Action item - Please retype the whole listing so that it matches the original exactly.

Data excerpt -
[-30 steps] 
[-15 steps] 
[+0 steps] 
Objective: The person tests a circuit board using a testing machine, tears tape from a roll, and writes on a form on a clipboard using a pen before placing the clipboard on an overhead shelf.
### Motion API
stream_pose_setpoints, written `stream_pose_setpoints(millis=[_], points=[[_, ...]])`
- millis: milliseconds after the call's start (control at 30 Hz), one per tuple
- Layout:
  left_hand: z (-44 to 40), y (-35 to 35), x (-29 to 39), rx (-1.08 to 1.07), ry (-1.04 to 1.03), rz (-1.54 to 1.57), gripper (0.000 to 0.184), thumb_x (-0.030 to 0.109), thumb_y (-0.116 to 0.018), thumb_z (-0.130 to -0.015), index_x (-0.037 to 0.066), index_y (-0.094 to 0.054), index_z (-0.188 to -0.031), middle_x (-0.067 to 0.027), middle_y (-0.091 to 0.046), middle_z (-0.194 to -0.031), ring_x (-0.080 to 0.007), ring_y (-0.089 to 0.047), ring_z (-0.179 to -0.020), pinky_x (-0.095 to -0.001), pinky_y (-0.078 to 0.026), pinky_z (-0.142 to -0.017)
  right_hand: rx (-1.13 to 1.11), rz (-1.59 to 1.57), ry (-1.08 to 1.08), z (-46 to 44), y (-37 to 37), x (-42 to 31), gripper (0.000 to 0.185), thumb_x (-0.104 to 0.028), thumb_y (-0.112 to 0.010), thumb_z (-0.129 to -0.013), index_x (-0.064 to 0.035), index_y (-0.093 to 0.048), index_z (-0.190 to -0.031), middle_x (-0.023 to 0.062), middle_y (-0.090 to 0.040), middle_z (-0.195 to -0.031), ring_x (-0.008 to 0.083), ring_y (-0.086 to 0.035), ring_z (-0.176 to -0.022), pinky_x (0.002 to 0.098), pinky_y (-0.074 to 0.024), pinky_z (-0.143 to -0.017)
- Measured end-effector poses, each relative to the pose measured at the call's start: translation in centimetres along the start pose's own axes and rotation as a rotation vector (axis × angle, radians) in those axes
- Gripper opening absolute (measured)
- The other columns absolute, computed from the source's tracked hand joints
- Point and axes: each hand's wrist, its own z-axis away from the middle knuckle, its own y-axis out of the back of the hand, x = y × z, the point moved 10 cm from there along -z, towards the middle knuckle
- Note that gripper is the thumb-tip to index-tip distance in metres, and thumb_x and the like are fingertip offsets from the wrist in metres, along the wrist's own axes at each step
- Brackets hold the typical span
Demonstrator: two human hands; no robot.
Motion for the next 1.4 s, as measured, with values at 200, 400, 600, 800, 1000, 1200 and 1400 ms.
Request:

Response to the task -
[-30 steps] 
[-15 steps] 
[+0 steps] 
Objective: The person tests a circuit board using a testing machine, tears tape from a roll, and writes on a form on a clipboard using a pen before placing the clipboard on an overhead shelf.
### Motion API
stream_pose_setpoints, written `stream_pose_setpoints(millis=[_], points=[[_, ...]])`
- millis: milliseconds after the call's start (control at 30 Hz), one per tuple
- Layout:
  left_hand: z (-44 to 40), y (-35 to 35), x (-29 to 39), rx (-1.08 to 1.07), ry (-1.04 to 1.03), rz (-1.54 to 1.57), gripper (0.000 to 0.184), thumb_x (-0.030 to 0.109), thumb_y (-0.116 to 0.018), thumb_z (-0.130 to -0.015), index_x (-0.037 to 0.066), index_y (-0.094 to 0.054), index_z (-0.188 to -0.031), middle_x (-0.067 to 0.027), middle_y (-0.091 to 0.046), middle_z (-0.194 to -0.031), ring_x (-0.080 to 0.007), ring_y (-0.089 to 0.047), ring_z (-0.179 to -0.020), pinky_x (-0.095 to -0.001), pinky_y (-0.078 to 0.026), pinky_z (-0.142 to -0.017)
  right_hand: rx (-1.13 to 1.11), rz (-1.59 to 1.57), ry (-1.08 to 1.08), z (-46 to 44), y (-37 to 37), x (-42 to 31), gripper (0.000 to 0.185), thumb_x (-0.104 to 0.028), thumb_y (-0.112 to 0.010), thumb_z (-0.129 to -0.013), index_x (-0.064 to 0.035), index_y (-0.093 to 0.048), index_z (-0.190 to -0.031), middle_x (-0.023 to 0.062), middle_y (-0.090 to 0.040), middle_z (-0.195 to -0.031), ring_x (-0.008 to 0.083), ring_y (-0.086 to 0.035), ring_z (-0.176 to -0.022), pinky_x (0.002 to 0.098), pinky_y (-0.074 to 0.024), pinky_z (-0.143 to -0.017)
- Measured end-effector poses, each relative to the pose measured at the call's start: translation in centimetres along the start pose's own axes and rotation as a rotation vector (axis × angle, radians) in those axes
- Gripper opening absolute (measured)
- The other columns absolute, computed from the source's tracked hand joints
- Point and axes: each hand's wrist, its own z-axis away from the middle knuckle, its own y-axis out of the back of the hand, x = y × z, the point moved 10 cm from there along -z, towards the middle knuckle
- Note that gripper is the thumb-tip to index-tip distance in metres, and thumb_x and the like are fingertip offsets from the wrist in metres, along the wrist's own axes at each step
- Brackets hold the typical span
Demonstrator: two human hands; no robot.
Motion for the next 1.4 s, as measured, with values at 200, 400, 600, 800, 1000, 1200 and 1400 ms.
Request:

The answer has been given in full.